O Brasil é a terra do biquíni, da sugestão, do duplo sentido, mas o  topless ainda está sob a regência da serpente. Só pode no Carnaval. Apesar disso, nunca foi tão possível ver nudez na televisão (e na internet, nem se fala). Um colega de trabalho comentou nostálgico que a saga para comprar uma Playboy não fará parte das memórias da geração Z. Além do Game Of Thrones (cujo sucesso ajuda a explicar os tempo atuais), os canais a cabo reservam faixas de horários “hot” bem acessíveis a adolescentes insones.Um jovem artista americano chamado Evan Baden fez uma interpretação interessante. Depois de analisar exaustivamente o site de classificados craigslist e a plataforma de vídeo “sell your sex tape”(na qual você pode vender sua fita caseira de sexo por cerca de mil dólares), fez uma série fotográfica reproduzindo as poses e as posições mais comuns em ambas plataformas.
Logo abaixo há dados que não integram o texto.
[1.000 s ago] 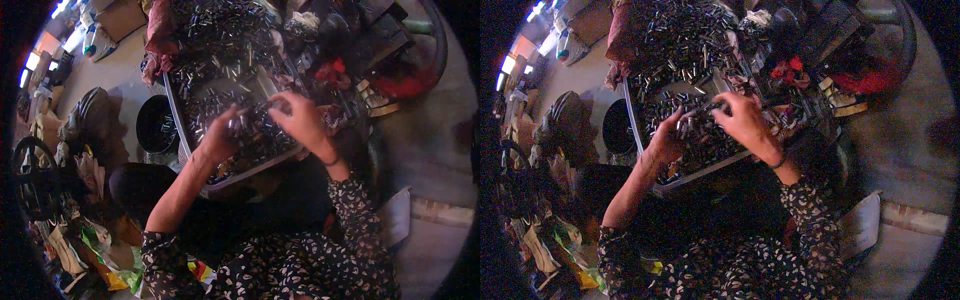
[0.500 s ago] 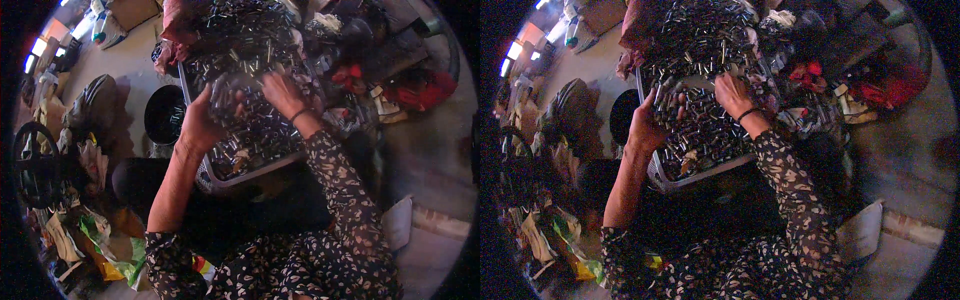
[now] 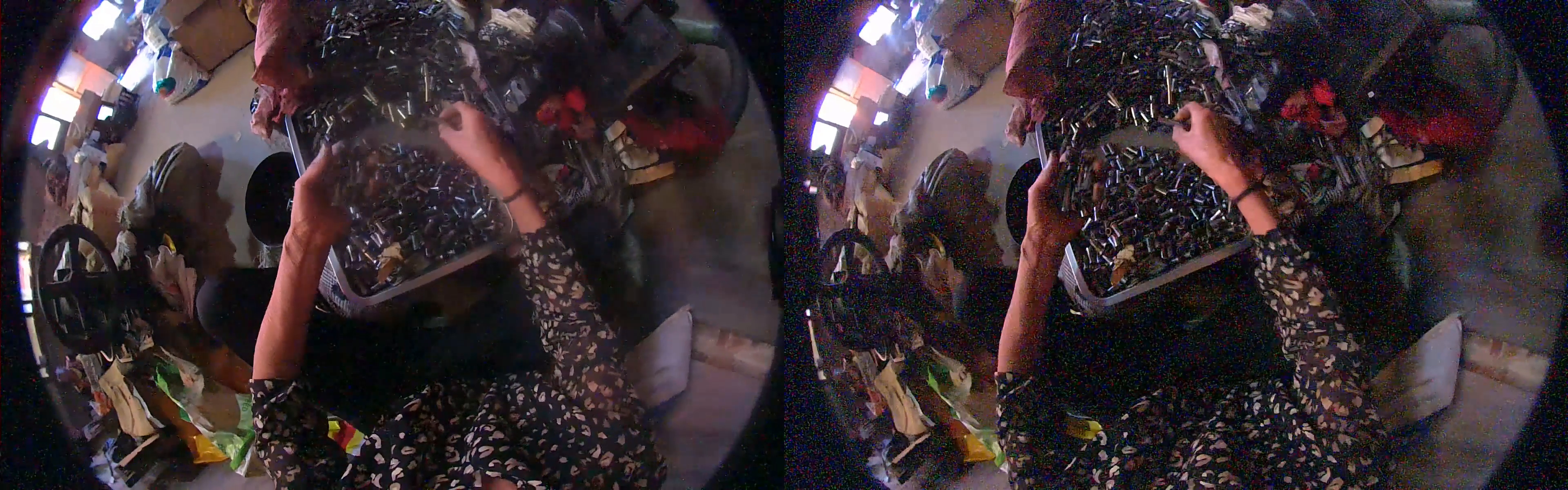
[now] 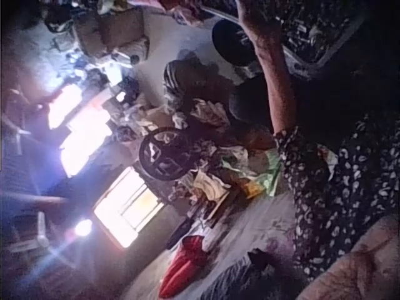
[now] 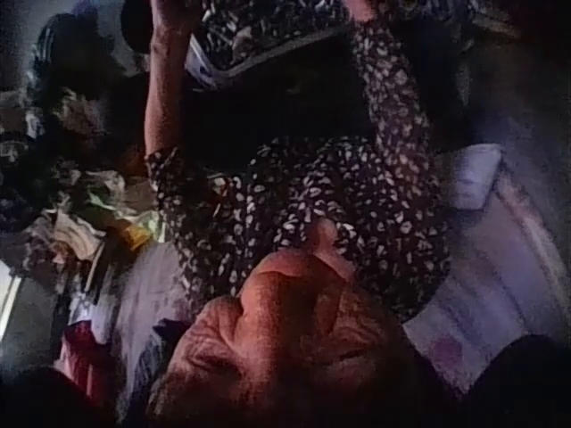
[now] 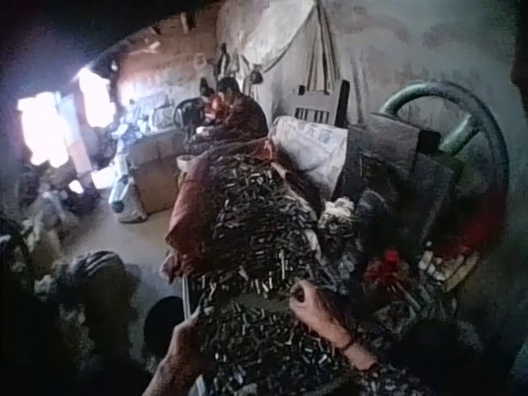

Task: The person assembles small metal components by picking pieces from a tray and fitting them together by hand.

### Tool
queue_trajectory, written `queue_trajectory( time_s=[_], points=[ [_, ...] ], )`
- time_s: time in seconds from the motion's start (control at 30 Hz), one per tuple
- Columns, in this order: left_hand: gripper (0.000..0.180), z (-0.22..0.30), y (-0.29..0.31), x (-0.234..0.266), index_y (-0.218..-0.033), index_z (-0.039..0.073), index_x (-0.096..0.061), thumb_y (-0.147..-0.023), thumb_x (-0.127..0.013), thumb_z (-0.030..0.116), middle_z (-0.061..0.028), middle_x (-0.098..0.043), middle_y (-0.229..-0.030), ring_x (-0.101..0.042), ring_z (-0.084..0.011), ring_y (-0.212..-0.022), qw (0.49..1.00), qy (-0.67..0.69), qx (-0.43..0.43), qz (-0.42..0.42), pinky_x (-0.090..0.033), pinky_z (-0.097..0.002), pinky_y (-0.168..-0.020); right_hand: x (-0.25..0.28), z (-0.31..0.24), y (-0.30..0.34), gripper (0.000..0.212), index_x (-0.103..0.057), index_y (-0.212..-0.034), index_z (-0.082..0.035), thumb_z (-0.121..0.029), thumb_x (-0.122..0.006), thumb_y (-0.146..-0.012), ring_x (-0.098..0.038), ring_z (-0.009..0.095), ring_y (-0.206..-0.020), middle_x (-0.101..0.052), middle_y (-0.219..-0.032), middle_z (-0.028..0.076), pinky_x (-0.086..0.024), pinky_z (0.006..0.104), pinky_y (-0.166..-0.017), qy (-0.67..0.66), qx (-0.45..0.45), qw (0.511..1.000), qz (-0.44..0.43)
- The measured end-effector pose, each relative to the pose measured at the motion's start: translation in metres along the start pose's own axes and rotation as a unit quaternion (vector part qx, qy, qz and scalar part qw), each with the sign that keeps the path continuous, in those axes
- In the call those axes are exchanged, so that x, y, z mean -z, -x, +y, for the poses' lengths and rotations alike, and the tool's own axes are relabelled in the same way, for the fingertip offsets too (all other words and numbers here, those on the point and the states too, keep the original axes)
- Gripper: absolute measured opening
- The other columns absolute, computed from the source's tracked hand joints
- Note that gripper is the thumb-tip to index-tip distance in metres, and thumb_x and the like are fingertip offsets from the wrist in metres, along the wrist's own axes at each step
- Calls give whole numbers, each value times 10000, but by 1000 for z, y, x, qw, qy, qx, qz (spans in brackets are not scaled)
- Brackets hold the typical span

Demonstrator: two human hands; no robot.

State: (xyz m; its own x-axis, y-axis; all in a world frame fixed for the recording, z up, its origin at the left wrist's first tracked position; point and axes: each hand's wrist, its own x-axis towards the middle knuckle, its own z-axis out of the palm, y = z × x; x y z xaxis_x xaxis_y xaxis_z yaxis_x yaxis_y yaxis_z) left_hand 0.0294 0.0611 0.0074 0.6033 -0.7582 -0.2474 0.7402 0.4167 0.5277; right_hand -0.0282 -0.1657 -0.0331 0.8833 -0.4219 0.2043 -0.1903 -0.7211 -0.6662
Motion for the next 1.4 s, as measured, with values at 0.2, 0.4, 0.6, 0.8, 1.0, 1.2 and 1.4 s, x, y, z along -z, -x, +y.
queue_trajectory(
  time_s=[0.2, 0.4, 0.6, 0.8, 1.0, 1.2, 1.4],
  points=[
    [228, -18, -35, -5, -937, 74, -536, -829, -461, 260, -19, -577, -803, -560, -142, -703, 984, -136, 76, 88, -466, -261, -601, 15, 18, 22, 150, -558, -841, -21, -115, -558, -724, -570, 129, -633, -591, -707, 76, -445, 258, -546, -307, -13, 951, 26],
    [233, -37, -76, -14, -878, 10, -595, -711, -580, 172, -48, -592, -696, -553, -110, -646, 788, -611, -50, 47, -441, -261, -570, 38, 21, 43, 129, -556, -845, -28, -105, -534, -743, -502, 63, -577, -534, -784, 30, -415, 212, -491, -444, -90, 891, -25],
    [187, -48, -94, -27, -823, 101, -613, -687, -580, 226, -141, -595, -765, -572, -309, -653, 426, -897, -73, 93, -451, -363, -573, 42, 31, 45, 144, -561, -894, -41, -95, -485, -784, -484, 46, -536, -548, -750, -2, -390, 189, -469, -438, -26, 898, -33],
    [163, -61, -111, -30, -770, 84, -599, -695, -546, 220, -151, -566, -808, -567, -310, -767, 289, -955, -18, 58, -467, -397, -637, 52, 32, 49, 126, -575, -868, -36, -65, -500, -771, -480, 42, -533, -532, -746, -14, -385, 180, -466, -447, -80, 890, -41],
    [170, -64, -111, -15, -791, 74, -601, -719, -527, 210, -160, -577, -801, -570, -320, -743, 206, -968, -136, 35, -474, -404, -624, 35, 35, 48, 138, -552, -893, -25, -67, -527, -765, -481, 48, -518, -533, -732, -4, -384, 183, -458, -467, -29, 884, -5],
    [174, -56, -95, -37, -845, 86, -613, -727, -543, 192, -149, -597, -761, -592, -285, -671, 392, -913, -88, 66, -470, -387, -576, 38, 33, 50, 110, -529, -816, -26, -81, -560, -725, -504, 98, -552, -538, -773, 26, -419, 251, -510, -495, -119, 860, 30],
    [249, -54, -65, -49, -886, 4, -597, -674, -592, 135, -81, -612, -760, -541, -100, -628, 670, -739, 23, 71, -441, -257, -563, 48, 10, 58, 105, -566, -823, -64, -97, -555, -724, -533, 206, -827, -564, -838, 69, -412, 303, -738, -156, 22, 986, 51]
  ],
)
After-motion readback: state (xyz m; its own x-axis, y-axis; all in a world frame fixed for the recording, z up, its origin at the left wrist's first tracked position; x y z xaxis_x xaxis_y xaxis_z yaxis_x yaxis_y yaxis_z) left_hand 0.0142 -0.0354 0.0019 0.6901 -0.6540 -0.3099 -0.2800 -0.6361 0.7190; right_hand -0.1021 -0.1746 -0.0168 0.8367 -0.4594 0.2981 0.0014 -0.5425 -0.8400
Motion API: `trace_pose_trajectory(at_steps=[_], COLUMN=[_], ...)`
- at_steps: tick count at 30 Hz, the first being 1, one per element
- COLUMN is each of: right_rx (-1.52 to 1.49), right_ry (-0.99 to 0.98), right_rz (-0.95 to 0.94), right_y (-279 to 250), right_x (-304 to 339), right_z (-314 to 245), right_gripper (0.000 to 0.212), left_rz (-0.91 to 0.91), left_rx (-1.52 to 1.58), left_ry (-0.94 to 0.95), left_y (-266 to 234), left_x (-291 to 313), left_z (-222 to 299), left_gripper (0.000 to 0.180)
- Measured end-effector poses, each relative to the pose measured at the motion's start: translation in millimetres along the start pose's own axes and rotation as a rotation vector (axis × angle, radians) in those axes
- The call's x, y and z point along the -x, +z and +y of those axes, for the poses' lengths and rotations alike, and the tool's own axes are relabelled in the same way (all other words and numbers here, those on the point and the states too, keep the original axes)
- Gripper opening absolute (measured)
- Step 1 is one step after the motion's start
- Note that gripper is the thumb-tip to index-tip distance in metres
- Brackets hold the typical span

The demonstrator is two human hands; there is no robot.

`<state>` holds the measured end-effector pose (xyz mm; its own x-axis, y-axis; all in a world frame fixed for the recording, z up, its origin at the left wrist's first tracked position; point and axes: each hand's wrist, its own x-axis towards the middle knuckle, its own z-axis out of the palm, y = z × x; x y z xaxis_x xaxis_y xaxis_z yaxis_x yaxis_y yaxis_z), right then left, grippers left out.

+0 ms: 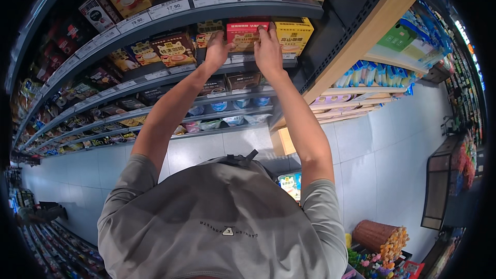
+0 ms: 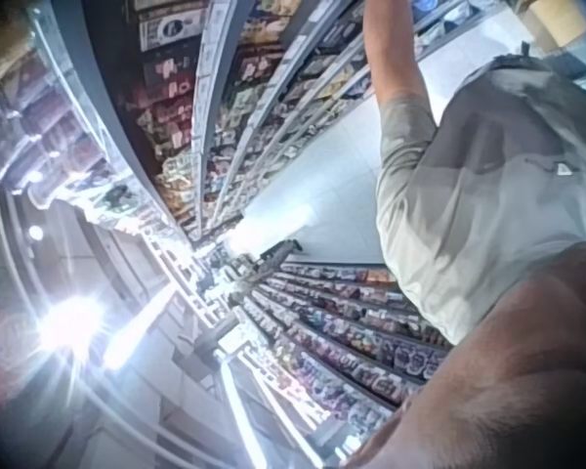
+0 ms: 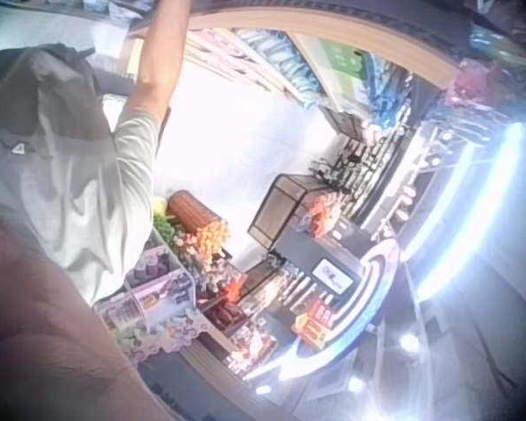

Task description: Selecting and inspecting boxes of coffee from a supermarket shelf and placing them in a shopping basket.

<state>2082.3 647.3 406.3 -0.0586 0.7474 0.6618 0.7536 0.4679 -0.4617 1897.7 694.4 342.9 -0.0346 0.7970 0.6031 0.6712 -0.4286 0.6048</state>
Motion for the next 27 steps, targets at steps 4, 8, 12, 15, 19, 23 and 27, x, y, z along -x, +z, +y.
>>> trace_pose_trajectory(at_steps=[4, 8, 12, 15, 19, 23, 27], right_rx=[0.026, 0.048, 0.060, 0.067, 0.034, 0.028, 0.009], right_ry=[-0.045, -0.064, -0.037, -0.024, -0.002, 0.001, 0.006], right_rz=[-0.020, -0.009, -0.051, -0.059, -0.083, -0.086, -0.102], right_y=[4, 5, 10, 10, 13, 17, 16], right_x=[2, 2, 3, 3, 5, 2, 3], right_z=[-7, -5, -3, -2, 1, 0, 1], right_gripper=[0.044, 0.046, 0.046, 0.047, 0.046, 0.045, 0.045], left_rz=[-0.066, -0.063, -0.017, -0.006, -0.025, 0.052, 0.075], left_rx=[0.055, 0.059, 0.065, 0.180, 0.173, 0.175, 0.219], left_ry=[-0.084, -0.065, -0.091, -0.179, -0.215, -0.134, -0.134], left_y=[9, 15, 21, 30, 32, 38, 42], left_x=[-3, -6, -7, -8, -8, -9, -5], left_z=[-7, -8, -8, -3, 0, -7, -6], left_gripper=[0.049, 0.046, 0.042, 0.039, 0.038, 0.036, 0.036])
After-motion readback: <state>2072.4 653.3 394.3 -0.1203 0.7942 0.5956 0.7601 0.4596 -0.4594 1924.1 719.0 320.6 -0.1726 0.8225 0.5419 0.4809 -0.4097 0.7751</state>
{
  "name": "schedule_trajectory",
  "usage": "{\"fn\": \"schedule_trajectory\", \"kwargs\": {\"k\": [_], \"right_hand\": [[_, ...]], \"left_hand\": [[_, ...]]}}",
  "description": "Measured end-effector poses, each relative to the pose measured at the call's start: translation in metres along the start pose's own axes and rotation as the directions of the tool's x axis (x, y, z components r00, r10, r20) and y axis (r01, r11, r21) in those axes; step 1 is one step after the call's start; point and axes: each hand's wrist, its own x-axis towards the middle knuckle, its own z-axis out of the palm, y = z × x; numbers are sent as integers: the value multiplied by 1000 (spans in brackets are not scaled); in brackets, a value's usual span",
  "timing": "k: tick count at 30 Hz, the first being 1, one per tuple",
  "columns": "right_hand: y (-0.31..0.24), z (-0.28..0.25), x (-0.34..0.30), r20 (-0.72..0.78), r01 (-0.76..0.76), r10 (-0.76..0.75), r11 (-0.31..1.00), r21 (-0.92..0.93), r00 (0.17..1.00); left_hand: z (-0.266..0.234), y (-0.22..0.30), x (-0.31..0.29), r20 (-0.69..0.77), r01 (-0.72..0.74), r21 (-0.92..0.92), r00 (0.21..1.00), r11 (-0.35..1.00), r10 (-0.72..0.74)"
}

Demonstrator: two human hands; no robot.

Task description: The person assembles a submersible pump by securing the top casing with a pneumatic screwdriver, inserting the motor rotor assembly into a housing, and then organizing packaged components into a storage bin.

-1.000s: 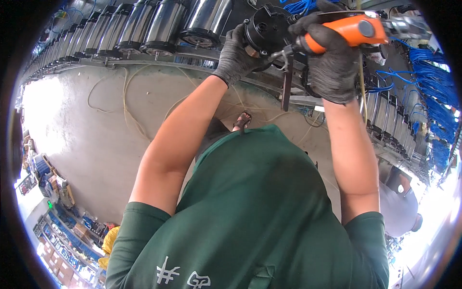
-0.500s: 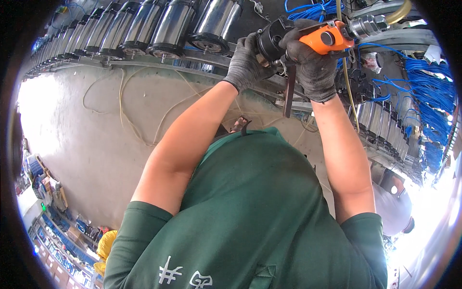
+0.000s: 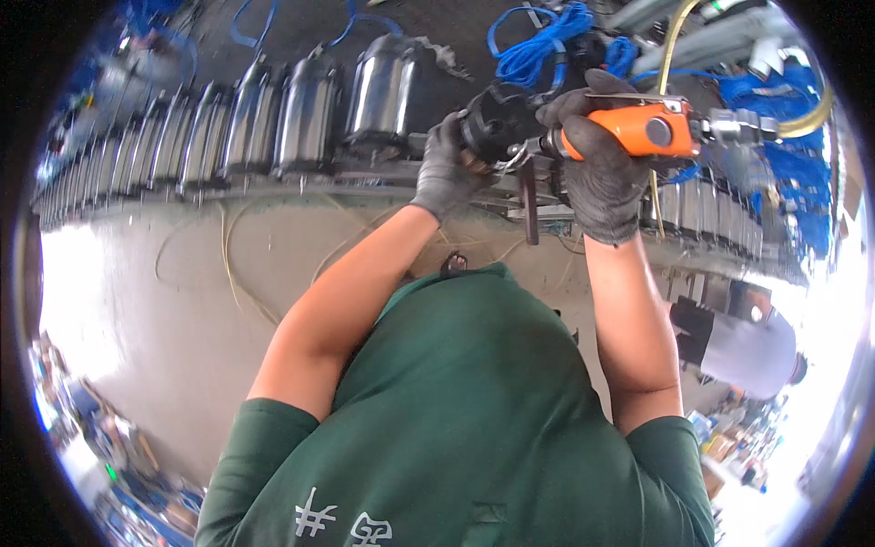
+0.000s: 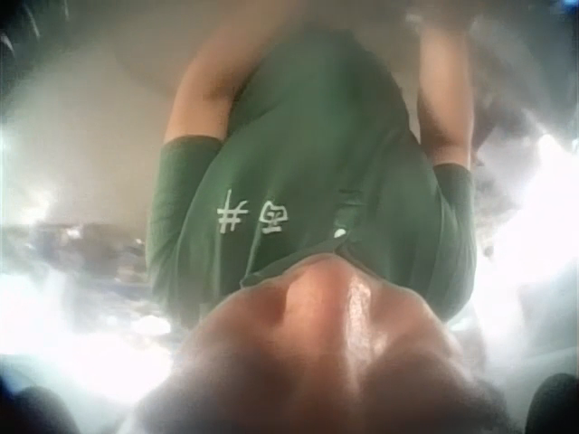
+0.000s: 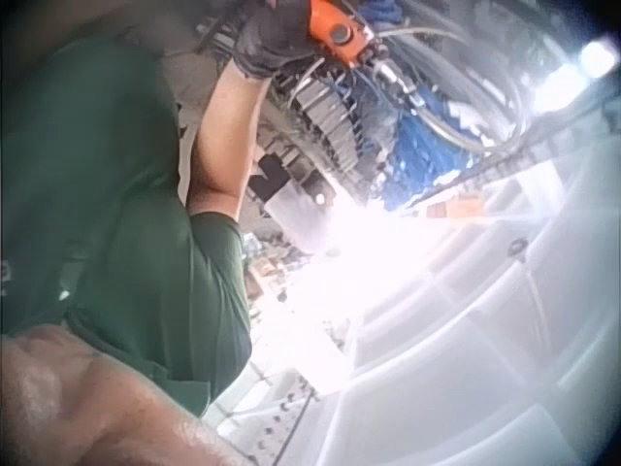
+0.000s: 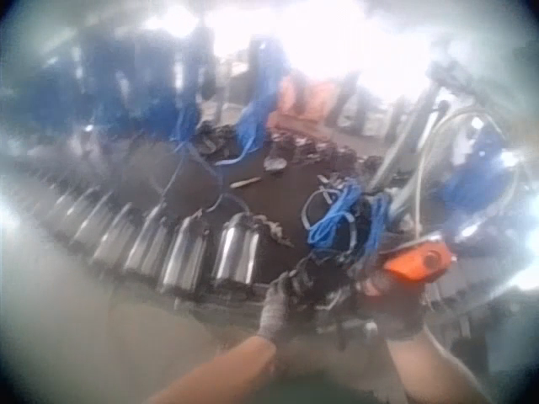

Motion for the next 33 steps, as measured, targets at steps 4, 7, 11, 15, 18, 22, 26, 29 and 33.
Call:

A linguagem das fotos é ao estilo cupcake, propositalmente infantilizada e ultracolorida.

 

Technically Intimate (2008-2010) / Evan Baden©

 

As fotos do artista retratam a geração “surubinha”, segundo rotulou um amigo em uma mesa bar. Segundo ele, os adolescentes e pós-adolescentes não tem nenhuma crise com a bisexualidade e nem com a exposição do próprio corpo na internet. Contudo, se para toda tendência existe uma contra tendência. A concorrência é com a “geração bocejo”, gosta de dormir cedo, ter parceiro fixo e está mais interessada em afazeres retrôs (as duas podem dialogar neste livro de colorir ).
Voltando aos primórdios. Há a onda “paleolítica”. Nunca tanta gente teve rejeição a glúten e a lactose. Uma amiga me contou que tal fenômeno é uma reação em massa aos alimentos industrializados. E que nosso corpo, derivado do macaco da selva, não é lá muito resistente e anda sofrendo o estresse de anos de alimentação inapropriada. Não à toa, a dieta paleolítica também virou febre. Nela os alimentos são prepados tal qual faziam nossos parentes das cavernas, mas com a enorme vantagem de não precisar caçar….O mundo anda cru e explícito.

Ah! Como todo reality show, o “Adão e Eva” segue um formato com gran finale. E neste, o casal formado segundo os instintos humanos primitivos se encontram, então, pela primeira vez… Vestidos.